::: DATA SEGMENT
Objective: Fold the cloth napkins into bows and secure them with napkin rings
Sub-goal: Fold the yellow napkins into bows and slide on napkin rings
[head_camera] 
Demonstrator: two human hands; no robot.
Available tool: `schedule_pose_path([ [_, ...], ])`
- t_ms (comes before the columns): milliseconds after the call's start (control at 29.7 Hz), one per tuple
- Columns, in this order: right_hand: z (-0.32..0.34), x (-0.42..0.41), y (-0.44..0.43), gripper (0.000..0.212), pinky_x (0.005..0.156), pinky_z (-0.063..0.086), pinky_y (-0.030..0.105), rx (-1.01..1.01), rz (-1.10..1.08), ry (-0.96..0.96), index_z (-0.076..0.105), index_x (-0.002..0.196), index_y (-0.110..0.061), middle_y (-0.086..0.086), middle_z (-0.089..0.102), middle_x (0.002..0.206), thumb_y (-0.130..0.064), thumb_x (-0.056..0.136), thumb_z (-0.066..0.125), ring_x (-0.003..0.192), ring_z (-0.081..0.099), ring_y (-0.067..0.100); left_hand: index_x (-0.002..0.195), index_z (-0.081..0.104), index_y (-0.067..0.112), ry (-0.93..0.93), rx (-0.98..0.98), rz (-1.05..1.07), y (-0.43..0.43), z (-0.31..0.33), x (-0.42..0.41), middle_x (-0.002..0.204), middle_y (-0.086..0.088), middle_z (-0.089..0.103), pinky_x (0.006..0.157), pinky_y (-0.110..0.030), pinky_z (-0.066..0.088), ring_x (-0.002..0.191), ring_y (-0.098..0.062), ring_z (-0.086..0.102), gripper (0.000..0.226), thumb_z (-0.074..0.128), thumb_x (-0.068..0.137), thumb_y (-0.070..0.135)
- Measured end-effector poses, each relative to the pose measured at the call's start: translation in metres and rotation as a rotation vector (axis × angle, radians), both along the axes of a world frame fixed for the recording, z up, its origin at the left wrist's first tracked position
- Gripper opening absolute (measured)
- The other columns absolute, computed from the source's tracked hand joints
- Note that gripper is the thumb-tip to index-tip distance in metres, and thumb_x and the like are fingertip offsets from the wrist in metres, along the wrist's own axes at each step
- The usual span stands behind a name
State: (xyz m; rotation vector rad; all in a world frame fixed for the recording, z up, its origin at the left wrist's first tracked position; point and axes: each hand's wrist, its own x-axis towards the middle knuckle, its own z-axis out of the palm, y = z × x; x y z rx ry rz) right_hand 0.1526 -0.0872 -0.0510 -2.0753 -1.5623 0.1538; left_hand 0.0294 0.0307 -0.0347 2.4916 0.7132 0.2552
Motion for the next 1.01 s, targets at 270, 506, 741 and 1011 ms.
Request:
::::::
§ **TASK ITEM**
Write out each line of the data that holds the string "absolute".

§ **WRITTEN SOLUTION**
- Gripper opening absolute (measured)
- The other columns absolute, computed from the source's tracked hand joints

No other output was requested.